Naruto menggeleng. "Tidak, tidak terlihat aneh, kok. Kau terlihat tam–rapi!" Naruto menggigit lidahnya yang nyaris saja kelepasan. Hampir saja, dia mengatakan bahwa Sasuke terlihat tampan. Masa laki-laki memuji laki-laki lain?

"Hn," Sasuke menggumam. "Lalu, setelah ini kita kemana?"

"Pulang. Besok pagi aku harus sekolah," jawab Naruto.

Di perjalanan pulang, Naruto terus-terusan mendengus sebal, karena semakin banyak gadis, bahkan ibu-ibu yang kepincut dengan wajah tampan Sasuke. Apa pria dari masa lalu ini punya ilmu pelet atau semacamnya?

.

.

.

Di ruang kerjanya, Jiraiya duduk sambil memijat pelipisnya. Sebelah tangannya memegang secarik perkamen tua yang diambilnya dari lemari besi yang ada di perpustakaan.

Jarinya mengelus setetes noda darah yang menempel di permukaan perkamen tua itu, yang bisa ia tebak bekas darah Naruto.

"Uchiha Sasuke. Samurai dari Konoha, yang hidup ratusan tahun lalu. Bagaimana bisa dia berada di perpustakaanku?" gumam Jiraiya.

Jiraiya menutup perkamen itu, lalu menyimpannya dengan hati-hati. Perkamen itu adalah warisan yang dia dapatkan dari kakeknya. Perkamen itu seperti warisan turun temurun dari keluarganya.

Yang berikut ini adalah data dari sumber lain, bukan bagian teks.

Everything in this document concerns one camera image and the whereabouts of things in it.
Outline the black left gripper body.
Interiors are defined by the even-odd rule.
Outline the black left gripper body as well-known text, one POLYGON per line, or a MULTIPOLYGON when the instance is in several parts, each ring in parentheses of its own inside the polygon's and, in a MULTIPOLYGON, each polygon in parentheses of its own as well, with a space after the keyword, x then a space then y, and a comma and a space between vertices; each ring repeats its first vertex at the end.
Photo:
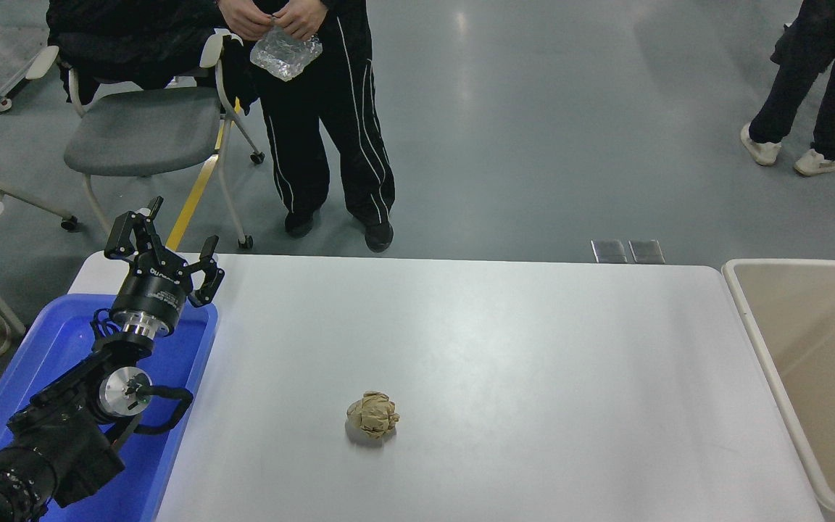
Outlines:
POLYGON ((130 261, 125 281, 112 305, 114 323, 125 323, 128 316, 142 312, 166 327, 175 327, 190 293, 191 281, 181 283, 186 261, 167 261, 156 267, 152 262, 139 265, 130 261))

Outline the person's right hand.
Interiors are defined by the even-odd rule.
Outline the person's right hand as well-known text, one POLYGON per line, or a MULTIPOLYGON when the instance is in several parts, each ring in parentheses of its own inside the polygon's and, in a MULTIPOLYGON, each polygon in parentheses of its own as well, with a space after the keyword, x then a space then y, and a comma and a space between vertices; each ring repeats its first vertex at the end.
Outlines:
POLYGON ((258 41, 274 27, 271 14, 256 7, 253 1, 215 1, 225 25, 245 41, 258 41))

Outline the person's left hand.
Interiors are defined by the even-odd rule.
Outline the person's left hand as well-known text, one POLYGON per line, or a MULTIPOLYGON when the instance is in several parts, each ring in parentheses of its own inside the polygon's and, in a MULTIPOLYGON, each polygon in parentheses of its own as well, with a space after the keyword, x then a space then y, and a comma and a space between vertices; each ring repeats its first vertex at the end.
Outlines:
POLYGON ((298 41, 311 39, 327 17, 328 7, 318 0, 288 1, 271 17, 276 26, 298 41))

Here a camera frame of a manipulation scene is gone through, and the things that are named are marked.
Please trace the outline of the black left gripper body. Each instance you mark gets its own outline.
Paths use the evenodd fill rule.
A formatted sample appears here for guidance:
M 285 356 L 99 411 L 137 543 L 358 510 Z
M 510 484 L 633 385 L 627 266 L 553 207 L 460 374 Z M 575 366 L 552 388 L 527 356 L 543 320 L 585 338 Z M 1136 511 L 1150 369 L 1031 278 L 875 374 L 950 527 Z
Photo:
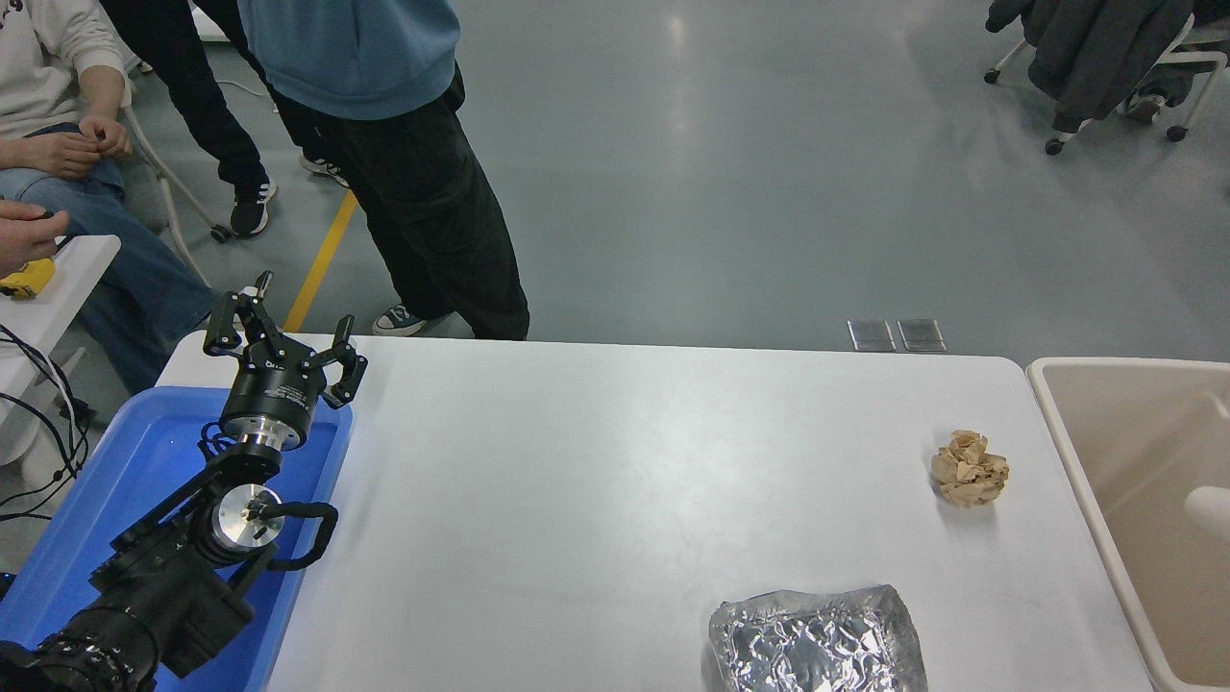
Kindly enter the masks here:
M 237 374 L 221 411 L 228 438 L 268 436 L 308 441 L 312 412 L 323 388 L 323 368 L 304 369 L 316 352 L 289 352 L 284 363 L 237 355 Z

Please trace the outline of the person's hand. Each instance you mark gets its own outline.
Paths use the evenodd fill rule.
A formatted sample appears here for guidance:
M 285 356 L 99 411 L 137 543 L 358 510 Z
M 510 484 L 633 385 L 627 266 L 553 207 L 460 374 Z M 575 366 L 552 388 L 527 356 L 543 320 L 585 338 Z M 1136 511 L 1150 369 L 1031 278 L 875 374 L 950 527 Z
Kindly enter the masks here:
M 1 202 L 1 277 L 9 277 L 31 261 L 57 254 L 57 238 L 65 236 L 69 211 L 47 211 L 32 203 Z

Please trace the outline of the person's left hand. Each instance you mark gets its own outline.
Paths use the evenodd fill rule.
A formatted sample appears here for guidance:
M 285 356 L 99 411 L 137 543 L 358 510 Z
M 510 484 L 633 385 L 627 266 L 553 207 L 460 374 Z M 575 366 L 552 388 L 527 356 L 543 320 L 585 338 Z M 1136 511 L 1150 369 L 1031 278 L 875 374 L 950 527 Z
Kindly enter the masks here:
M 123 161 L 133 154 L 132 138 L 114 116 L 89 114 L 79 123 L 82 136 L 91 136 L 102 159 Z

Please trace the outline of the person's right hand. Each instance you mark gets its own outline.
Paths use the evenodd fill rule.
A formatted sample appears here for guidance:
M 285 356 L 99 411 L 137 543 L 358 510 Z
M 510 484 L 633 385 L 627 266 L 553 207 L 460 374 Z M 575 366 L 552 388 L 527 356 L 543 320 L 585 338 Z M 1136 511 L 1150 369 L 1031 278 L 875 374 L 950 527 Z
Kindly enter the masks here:
M 57 132 L 22 136 L 18 145 L 22 150 L 18 154 L 18 166 L 41 170 L 62 179 L 82 179 L 102 159 L 96 140 L 82 133 Z

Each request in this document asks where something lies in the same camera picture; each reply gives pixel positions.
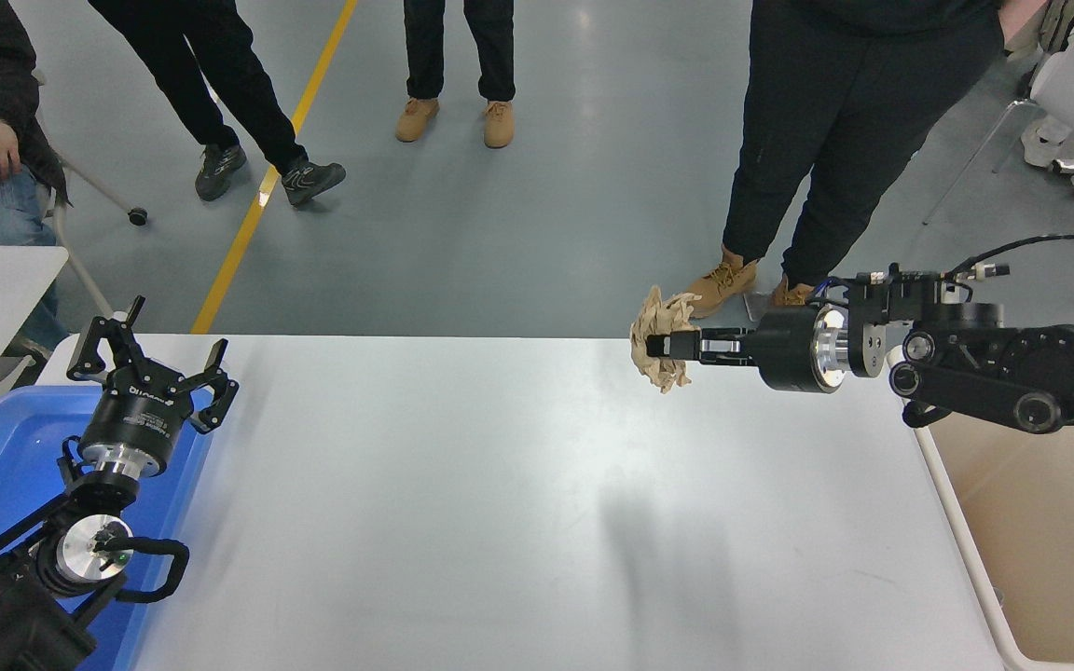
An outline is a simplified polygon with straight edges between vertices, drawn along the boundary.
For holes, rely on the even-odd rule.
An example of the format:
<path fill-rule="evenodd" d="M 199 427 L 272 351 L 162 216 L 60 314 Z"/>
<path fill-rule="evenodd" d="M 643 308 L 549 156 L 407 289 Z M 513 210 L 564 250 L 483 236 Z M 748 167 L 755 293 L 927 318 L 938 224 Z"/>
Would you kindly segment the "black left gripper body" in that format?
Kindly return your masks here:
<path fill-rule="evenodd" d="M 150 461 L 168 461 L 193 404 L 187 391 L 175 394 L 153 377 L 144 385 L 133 371 L 107 375 L 103 395 L 79 439 L 79 456 L 97 461 L 108 444 L 132 447 Z"/>

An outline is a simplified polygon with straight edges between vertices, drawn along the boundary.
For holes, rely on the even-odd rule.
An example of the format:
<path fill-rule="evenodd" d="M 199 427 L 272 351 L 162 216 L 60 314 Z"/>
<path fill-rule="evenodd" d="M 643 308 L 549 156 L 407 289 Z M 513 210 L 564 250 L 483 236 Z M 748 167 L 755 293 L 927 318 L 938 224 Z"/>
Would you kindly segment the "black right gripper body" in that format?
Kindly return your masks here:
<path fill-rule="evenodd" d="M 749 334 L 749 355 L 772 390 L 827 392 L 815 353 L 817 306 L 773 307 Z"/>

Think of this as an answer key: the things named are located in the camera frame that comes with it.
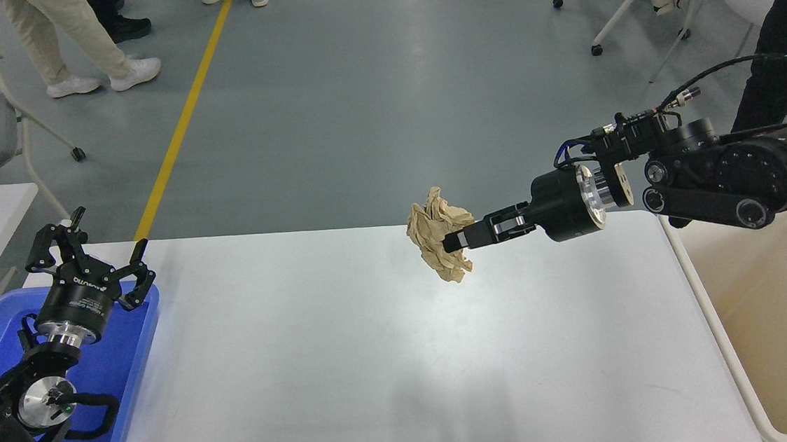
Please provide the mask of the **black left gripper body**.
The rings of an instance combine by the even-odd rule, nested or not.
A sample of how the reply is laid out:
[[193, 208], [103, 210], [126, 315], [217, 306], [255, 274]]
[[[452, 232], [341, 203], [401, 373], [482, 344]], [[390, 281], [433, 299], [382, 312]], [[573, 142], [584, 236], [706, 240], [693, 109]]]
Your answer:
[[101, 283], [80, 275], [57, 275], [35, 319], [35, 329], [50, 340], [71, 336], [73, 343], [102, 339], [112, 305], [120, 298], [118, 282]]

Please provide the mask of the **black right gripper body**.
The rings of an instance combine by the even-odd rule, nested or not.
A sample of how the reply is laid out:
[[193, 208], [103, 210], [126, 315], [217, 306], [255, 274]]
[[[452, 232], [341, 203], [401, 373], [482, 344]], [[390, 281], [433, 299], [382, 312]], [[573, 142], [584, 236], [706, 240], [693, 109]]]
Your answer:
[[531, 216], [554, 241], [588, 233], [587, 209], [580, 192], [578, 168], [556, 169], [531, 183]]

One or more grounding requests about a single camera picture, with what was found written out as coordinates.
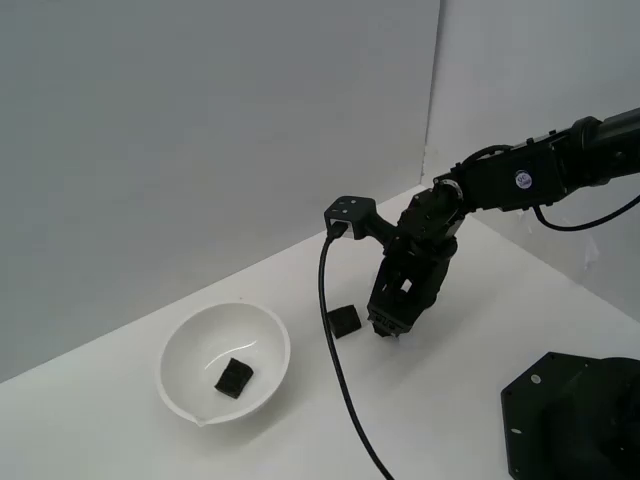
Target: white backdrop
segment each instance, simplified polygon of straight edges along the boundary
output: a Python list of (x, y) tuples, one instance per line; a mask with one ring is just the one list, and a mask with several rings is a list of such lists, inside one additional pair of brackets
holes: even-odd
[[(640, 4), (625, 0), (443, 2), (423, 183), (487, 145), (639, 107), (638, 18)], [(582, 223), (638, 193), (640, 177), (628, 177), (545, 212)], [(585, 233), (546, 230), (531, 212), (477, 217), (640, 319), (640, 208)]]
[(0, 3), (0, 381), (416, 185), (438, 0)]

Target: black cube
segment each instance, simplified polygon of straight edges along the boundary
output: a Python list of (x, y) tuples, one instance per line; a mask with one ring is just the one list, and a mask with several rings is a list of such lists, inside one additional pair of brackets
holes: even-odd
[(329, 327), (336, 339), (344, 337), (351, 332), (355, 332), (362, 326), (356, 307), (353, 305), (347, 305), (346, 307), (331, 310), (328, 318)]
[(253, 369), (249, 365), (231, 358), (229, 365), (224, 369), (220, 380), (216, 383), (215, 389), (233, 399), (237, 399), (252, 376)]

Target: white bowl
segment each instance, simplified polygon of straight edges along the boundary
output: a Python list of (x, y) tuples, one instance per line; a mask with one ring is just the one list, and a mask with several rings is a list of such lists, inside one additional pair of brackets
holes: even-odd
[[(164, 403), (199, 426), (260, 408), (282, 383), (291, 344), (282, 320), (250, 303), (222, 303), (188, 318), (164, 347), (156, 385)], [(238, 399), (214, 386), (233, 357), (253, 369)]]

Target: black cable
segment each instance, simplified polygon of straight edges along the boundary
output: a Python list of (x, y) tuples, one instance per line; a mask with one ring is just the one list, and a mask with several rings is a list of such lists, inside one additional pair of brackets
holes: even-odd
[(332, 228), (329, 230), (327, 234), (327, 239), (324, 242), (322, 247), (322, 253), (320, 253), (320, 266), (318, 268), (318, 295), (320, 297), (320, 315), (322, 316), (322, 324), (324, 326), (324, 333), (327, 337), (327, 345), (329, 346), (329, 353), (331, 354), (331, 360), (333, 361), (333, 366), (336, 370), (336, 376), (338, 377), (338, 383), (340, 384), (340, 390), (342, 391), (342, 396), (344, 397), (344, 403), (347, 406), (347, 411), (349, 412), (349, 416), (351, 417), (351, 421), (353, 422), (353, 426), (358, 433), (358, 437), (360, 437), (360, 441), (364, 445), (365, 450), (371, 457), (373, 463), (378, 467), (380, 473), (386, 480), (394, 480), (387, 467), (384, 466), (382, 461), (378, 458), (375, 450), (371, 446), (367, 435), (364, 433), (362, 429), (362, 425), (360, 424), (360, 420), (358, 420), (358, 415), (356, 414), (356, 409), (353, 406), (353, 401), (351, 400), (351, 395), (349, 394), (349, 389), (347, 387), (347, 381), (344, 378), (344, 372), (342, 371), (342, 366), (340, 365), (340, 359), (338, 358), (338, 352), (336, 351), (336, 346), (333, 342), (333, 335), (331, 333), (331, 328), (329, 327), (329, 318), (327, 315), (327, 301), (325, 298), (324, 291), (324, 271), (325, 265), (327, 263), (327, 253), (329, 252), (329, 247), (331, 243), (341, 237), (344, 232), (347, 230), (347, 224), (342, 222), (336, 222), (332, 225)]
[(639, 203), (640, 203), (640, 195), (638, 195), (636, 198), (634, 198), (629, 203), (619, 208), (615, 212), (611, 212), (609, 215), (605, 215), (604, 217), (594, 220), (592, 222), (583, 223), (582, 225), (573, 225), (568, 227), (549, 223), (549, 221), (546, 218), (544, 218), (544, 215), (542, 214), (542, 210), (540, 210), (539, 206), (533, 207), (533, 211), (536, 214), (536, 218), (538, 219), (538, 221), (547, 228), (550, 228), (552, 230), (557, 230), (558, 232), (579, 232), (581, 230), (587, 230), (589, 228), (597, 227), (599, 225), (607, 223), (613, 220), (614, 218), (619, 217), (624, 212), (631, 210), (633, 207), (635, 207)]

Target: white table
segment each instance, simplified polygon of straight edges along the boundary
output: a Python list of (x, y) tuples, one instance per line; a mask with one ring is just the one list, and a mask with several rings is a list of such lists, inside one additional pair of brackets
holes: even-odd
[[(417, 190), (380, 207), (395, 220)], [(640, 324), (469, 218), (436, 305), (400, 340), (338, 341), (361, 420), (398, 480), (507, 480), (499, 392), (547, 351), (640, 358)], [(0, 478), (378, 478), (353, 431), (318, 313), (318, 235), (0, 384)], [(329, 308), (365, 306), (370, 239), (329, 253)], [(245, 298), (276, 311), (292, 356), (255, 416), (198, 428), (160, 401), (153, 371), (174, 326)]]

Pria tua itu meraih ponselnya, lalu menghubungi seseorang.

"Halo?" Sapa seseorang di seberang telepon.

"Kau dimana, Orochimaru?" Jiraiya bertanya tanpa membalas sapaan lawan bicaranya.

"Aku sedang berada di luar kota. Ada apa?"

"Ah, begitukah? Kapan kau akan kembali?"

"Mungkin dua minggu lagi, aku sedang ada penelitian penting. Ada apa, Jiraiya?"

Jiraiya menarik napas panjang. "Cucuku membuat masalah, tapi kali ini sedikit aneh dan tidak masuk akal. Hanya kau yang bisa membantuku. Jadi, ketika kau sudah kembali, bisakah kau menemuiku?"

Orochimaru terkekeh, cucu Jiraiya itu memang bandel dan suka membuat ulah. "Tentu saja. Aku akan menghubungimu nanti."

"Baiklah, terima kasih. Maaf mengganggumu."

"Bukan masalah," jawab Orochimaru. "Ah, sudah dulu, ya. Ada hal penting yang harus aku lakukan. Sampai nanti!"

"Hn," sahut Jiraiya, lalu mematikan sambungan telepon itu.

Jiraiya meletakkan ponselnya di atas meja, lalu menghela napas panjang. Sambil menyandarkan punggungnya ke sandaran kursi, pria itu memikirkan berbagai macam cara untuk mengembalikan Sasuke ke tempat asalnya.

Bagaimanapun caranya, Uchiha Sasuke harus kembali ke zamannya!

.

.

TBC

.

.

Setelah aku pikirin baik-baik, fic ini bakal jadi fic ringan yang perchapternya ga lebih dari 3000 kata. Puyeng juga cyin bikin fic panjang. Hutang fic aku banyak banget soalnya. Semoga kalian masih mau baca, kalau enggak ya aku hapus aja fic ini dari pada terbengkalai.

Aku juga mau minta maaf kalau fic ini sempet aku anggurin lama banget, kemarin sempet bingung bikin adegan apa yang kiranya bakal terjadi sama Sasuke di masa depan.